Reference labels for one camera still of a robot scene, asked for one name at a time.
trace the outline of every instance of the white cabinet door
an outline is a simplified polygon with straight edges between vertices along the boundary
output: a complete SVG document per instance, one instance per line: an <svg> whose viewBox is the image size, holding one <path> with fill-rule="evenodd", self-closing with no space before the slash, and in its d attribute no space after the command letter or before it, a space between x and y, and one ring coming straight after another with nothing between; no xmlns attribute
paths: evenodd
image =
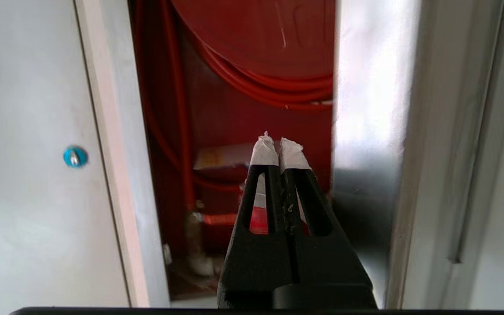
<svg viewBox="0 0 504 315"><path fill-rule="evenodd" d="M0 0L0 315L34 305L128 305L72 0Z"/></svg>

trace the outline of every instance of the white tape
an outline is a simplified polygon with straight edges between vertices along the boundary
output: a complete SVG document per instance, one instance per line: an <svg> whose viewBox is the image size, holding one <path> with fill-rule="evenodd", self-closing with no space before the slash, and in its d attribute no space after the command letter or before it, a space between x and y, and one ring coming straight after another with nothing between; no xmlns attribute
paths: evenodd
<svg viewBox="0 0 504 315"><path fill-rule="evenodd" d="M311 169L305 155L302 153L302 145L289 139L281 138L280 168L281 173L286 169Z"/></svg>
<svg viewBox="0 0 504 315"><path fill-rule="evenodd" d="M263 136L258 137L252 150L250 165L280 165L273 139L268 136L267 131Z"/></svg>

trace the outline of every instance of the red hose reel drum
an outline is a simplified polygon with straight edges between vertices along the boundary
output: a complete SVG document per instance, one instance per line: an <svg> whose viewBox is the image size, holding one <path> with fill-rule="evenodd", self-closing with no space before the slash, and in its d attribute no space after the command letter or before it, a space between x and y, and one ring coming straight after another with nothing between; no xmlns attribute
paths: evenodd
<svg viewBox="0 0 504 315"><path fill-rule="evenodd" d="M274 77L319 77L334 65L333 0L172 0L216 54Z"/></svg>

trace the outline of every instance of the blue lock
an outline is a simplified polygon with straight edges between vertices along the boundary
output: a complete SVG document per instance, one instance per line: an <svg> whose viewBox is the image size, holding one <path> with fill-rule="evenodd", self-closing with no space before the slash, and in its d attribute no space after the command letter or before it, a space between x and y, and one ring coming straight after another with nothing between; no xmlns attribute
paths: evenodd
<svg viewBox="0 0 504 315"><path fill-rule="evenodd" d="M68 167L78 169L88 162L88 154L80 146L70 146L64 151L63 160Z"/></svg>

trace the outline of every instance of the metal surface
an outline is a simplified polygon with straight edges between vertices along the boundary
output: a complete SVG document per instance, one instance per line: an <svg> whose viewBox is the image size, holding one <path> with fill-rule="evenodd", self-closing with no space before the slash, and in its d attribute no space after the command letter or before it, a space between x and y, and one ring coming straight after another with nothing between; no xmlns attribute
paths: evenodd
<svg viewBox="0 0 504 315"><path fill-rule="evenodd" d="M78 144L91 162L61 159ZM0 315L126 307L72 1L0 0Z"/></svg>
<svg viewBox="0 0 504 315"><path fill-rule="evenodd" d="M334 210L385 303L420 2L338 5Z"/></svg>

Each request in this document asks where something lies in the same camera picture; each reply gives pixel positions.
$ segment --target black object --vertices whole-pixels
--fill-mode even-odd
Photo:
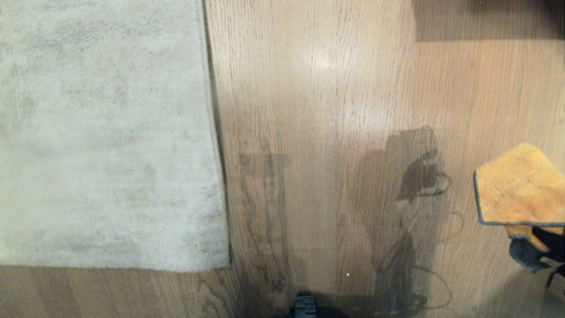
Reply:
[[[333,307],[318,307],[312,295],[298,294],[290,308],[290,318],[350,318],[341,310]]]

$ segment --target orange microfiber cloth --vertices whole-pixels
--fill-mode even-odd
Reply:
[[[506,227],[518,263],[533,272],[565,263],[565,177],[539,149],[520,144],[474,181],[479,221]]]

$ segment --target gray rug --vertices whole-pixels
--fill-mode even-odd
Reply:
[[[228,264],[202,11],[4,2],[0,264]]]

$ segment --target wood grain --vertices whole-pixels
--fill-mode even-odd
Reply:
[[[565,171],[564,42],[537,9],[510,32],[439,5],[207,1],[232,265],[0,267],[0,316],[282,317],[310,290],[355,318],[546,317],[472,172],[521,142]],[[488,23],[435,33],[457,14]]]

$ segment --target white rug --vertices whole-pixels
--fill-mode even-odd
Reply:
[[[228,264],[201,0],[4,1],[0,264]]]

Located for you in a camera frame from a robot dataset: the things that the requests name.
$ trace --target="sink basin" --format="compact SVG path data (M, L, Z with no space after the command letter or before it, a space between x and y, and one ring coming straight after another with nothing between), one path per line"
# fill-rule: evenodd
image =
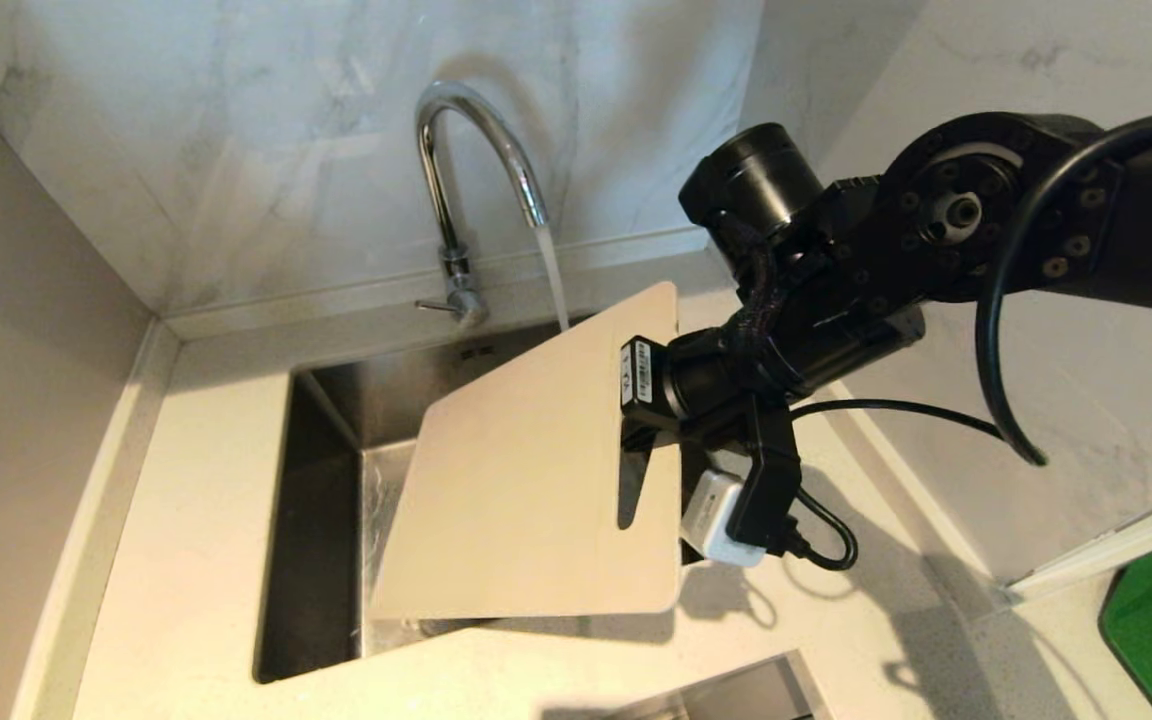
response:
M370 620L365 608L425 410L556 335L556 324L535 325L294 376L257 643L259 682L473 624Z

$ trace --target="white adapter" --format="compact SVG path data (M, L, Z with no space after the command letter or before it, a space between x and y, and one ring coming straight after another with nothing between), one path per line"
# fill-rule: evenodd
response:
M700 473L700 482L682 514L682 539L700 555L717 562L753 568L767 552L755 544L734 541L727 536L727 520L740 497L741 479L736 475L708 469Z

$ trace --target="barcode label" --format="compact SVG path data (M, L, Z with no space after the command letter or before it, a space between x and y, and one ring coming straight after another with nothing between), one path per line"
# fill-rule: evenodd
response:
M637 379L635 392L641 402L652 402L652 347L634 343L634 370Z
M630 343L621 346L621 406L634 400L634 365L630 361Z

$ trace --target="countertop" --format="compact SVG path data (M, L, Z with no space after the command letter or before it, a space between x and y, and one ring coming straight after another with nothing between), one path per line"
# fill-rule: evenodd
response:
M573 275L568 300L573 311L607 306L660 279L680 287L682 332L721 323L737 306L726 273L704 253ZM493 319L482 332L536 323L550 306L539 283L488 290L486 300ZM75 717L559 720L791 650L835 717L1149 717L1093 642L1107 579L963 623L819 415L796 425L797 444L805 484L859 537L850 573L772 556L749 570L702 562L685 569L681 600L662 615L502 620L257 684L289 374L448 334L444 314L387 306L182 348Z

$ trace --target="chrome faucet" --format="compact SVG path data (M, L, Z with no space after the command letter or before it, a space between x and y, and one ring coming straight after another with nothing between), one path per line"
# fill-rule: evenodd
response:
M444 249L439 251L439 259L444 262L444 273L447 274L447 302L444 304L419 300L416 301L416 306L448 311L456 316L461 328L472 328L486 319L488 306L477 291L467 248L457 241L456 228L452 227L444 180L439 177L438 158L434 152L434 120L444 109L455 109L465 115L492 143L509 174L509 183L518 197L518 205L522 206L526 223L531 225L532 229L540 228L550 221L550 215L545 213L545 202L540 199L540 184L536 182L536 173L531 169L518 138L509 132L509 128L492 105L471 88L457 82L435 82L425 88L419 104L416 105L416 143L420 146L420 167L425 168L429 197L434 202L434 219L438 220L438 229L444 234Z

■ ■ ■ ■

Action item:
Could the material above be given again exactly, pictures excluded?

Expected answer:
Reference labels for one camera still of a robot scene, asked for one name at a time.
trace the outline of every instance of the white cabinet door
an outline is a simplified polygon with straight edges between vertices along the boundary
output: a complete SVG document per instance, one instance per line: an <svg> whose viewBox is the image size, holding one <path> with fill-rule="evenodd", self-closing with no space before the slash, and in its d attribute no space after the command letter or before it, a space between x and y, and one ring coming straight after another with nothing between; no xmlns attribute
paths: evenodd
image =
<svg viewBox="0 0 504 315"><path fill-rule="evenodd" d="M0 0L0 315L34 305L128 305L72 0Z"/></svg>

trace the outline of every instance of the white tape
an outline is a simplified polygon with straight edges between vertices along the boundary
output: a complete SVG document per instance, one instance per line: an <svg> whose viewBox is the image size, holding one <path> with fill-rule="evenodd", self-closing with no space before the slash, and in its d attribute no space after the command letter or before it, a space between x and y, and one ring coming straight after another with nothing between; no xmlns attribute
paths: evenodd
<svg viewBox="0 0 504 315"><path fill-rule="evenodd" d="M311 169L305 155L302 153L302 145L289 139L281 138L280 168L281 173L286 169Z"/></svg>
<svg viewBox="0 0 504 315"><path fill-rule="evenodd" d="M263 136L258 137L252 150L250 165L280 165L273 139L268 136L267 131Z"/></svg>

trace the outline of every instance of the red hose reel drum
an outline is a simplified polygon with straight edges between vertices along the boundary
output: a complete SVG document per instance, one instance per line: an <svg> whose viewBox is the image size, holding one <path> with fill-rule="evenodd", self-closing with no space before the slash, and in its d attribute no space after the command letter or before it, a space between x and y, and one ring coming straight after another with nothing between; no xmlns attribute
paths: evenodd
<svg viewBox="0 0 504 315"><path fill-rule="evenodd" d="M274 77L319 77L334 65L333 0L172 0L216 54Z"/></svg>

trace the outline of every instance of the blue lock
an outline is a simplified polygon with straight edges between vertices along the boundary
output: a complete SVG document per instance, one instance per line: an <svg> whose viewBox is the image size, holding one <path> with fill-rule="evenodd", self-closing with no space before the slash, and in its d attribute no space after the command letter or before it, a space between x and y, and one ring coming straight after another with nothing between; no xmlns attribute
paths: evenodd
<svg viewBox="0 0 504 315"><path fill-rule="evenodd" d="M68 167L78 169L88 162L88 154L80 146L70 146L64 151L63 160Z"/></svg>

trace the outline of every instance of the metal surface
an outline is a simplified polygon with straight edges between vertices along the boundary
output: a complete SVG document per instance, one instance per line: an <svg> whose viewBox is the image size, holding one <path> with fill-rule="evenodd", self-closing with no space before the slash, and in its d attribute no space after the command letter or before it, a space between x and y, and one ring coming straight after another with nothing between; no xmlns attribute
paths: evenodd
<svg viewBox="0 0 504 315"><path fill-rule="evenodd" d="M78 144L91 162L61 159ZM0 315L126 307L72 1L0 0Z"/></svg>
<svg viewBox="0 0 504 315"><path fill-rule="evenodd" d="M334 210L385 303L420 2L338 5Z"/></svg>

Each request in this document asks where something lies in the same camera picture; each reply gives pixel positions.
$ segment --target black object --vertices whole-pixels
--fill-mode even-odd
Photo:
Reply:
[[[333,307],[318,307],[312,295],[298,294],[290,308],[290,318],[350,318],[341,310]]]

$ segment --target orange microfiber cloth --vertices whole-pixels
--fill-mode even-odd
Reply:
[[[506,227],[518,263],[533,272],[565,263],[565,177],[539,149],[520,144],[474,181],[479,221]]]

$ segment --target gray rug --vertices whole-pixels
--fill-mode even-odd
Reply:
[[[228,264],[202,11],[4,2],[0,264]]]

$ segment --target wood grain --vertices whole-pixels
--fill-mode even-odd
Reply:
[[[565,171],[564,42],[537,9],[510,32],[439,5],[207,1],[232,265],[0,267],[0,316],[282,317],[310,290],[355,318],[546,317],[472,172],[521,142]],[[488,23],[435,33],[457,14]]]

$ segment --target white rug --vertices whole-pixels
--fill-mode even-odd
Reply:
[[[228,264],[201,0],[4,1],[0,264]]]

Located for you in a camera frame from a robot dataset: the things that the requests name.
$ trace --target="sink basin" --format="compact SVG path data (M, L, Z with no space after the command letter or before it, a space between x and y, and one ring coming straight after another with nothing between), one path per line"
# fill-rule: evenodd
image =
response:
M370 620L365 608L425 410L556 335L556 324L535 325L294 376L257 643L259 682L473 624Z

$ trace --target="white adapter" --format="compact SVG path data (M, L, Z with no space after the command letter or before it, a space between x and y, and one ring coming straight after another with nothing between), one path per line"
# fill-rule: evenodd
response:
M700 473L700 482L682 514L682 539L700 555L717 562L753 568L767 552L755 544L734 541L727 536L727 520L740 497L741 479L736 475L708 469Z

$ trace --target="barcode label" --format="compact SVG path data (M, L, Z with no space after the command letter or before it, a space between x and y, and one ring coming straight after another with nothing between), one path per line"
# fill-rule: evenodd
response:
M637 379L635 392L641 402L652 402L652 347L634 343L634 370Z
M630 343L621 346L621 406L634 400L634 365L630 361Z

$ trace --target="countertop" --format="compact SVG path data (M, L, Z with no space after the command letter or before it, a space between x and y, and one ring coming straight after another with nothing between), one path per line"
# fill-rule: evenodd
response:
M573 275L568 300L573 311L607 306L660 279L680 287L682 332L721 323L737 306L726 273L704 253ZM493 319L482 332L536 323L550 306L539 283L488 290L486 300ZM75 717L559 720L791 650L835 717L1149 717L1093 642L1107 579L963 623L819 415L796 425L797 444L805 484L859 537L850 573L772 556L749 570L702 562L685 569L681 600L662 615L502 620L257 684L289 374L448 334L444 314L387 306L182 348Z

$ trace --target="chrome faucet" --format="compact SVG path data (M, L, Z with no space after the command letter or before it, a space between x and y, and one ring coming straight after another with nothing between), one path per line"
# fill-rule: evenodd
response:
M444 249L439 251L439 259L444 262L444 273L447 274L447 302L444 304L419 300L416 301L416 306L448 311L456 316L461 328L472 328L486 319L488 306L477 291L467 248L457 241L456 228L452 227L444 180L439 177L438 158L434 152L434 120L444 109L455 109L465 115L492 143L509 174L509 183L518 197L518 205L522 206L526 223L531 225L532 229L540 228L550 221L550 215L545 213L545 202L540 199L540 184L536 182L536 173L531 169L518 138L509 132L509 128L492 105L471 88L457 82L435 82L425 88L419 104L416 105L416 143L420 146L420 167L425 168L429 197L434 202L434 219L438 220L438 229L444 234Z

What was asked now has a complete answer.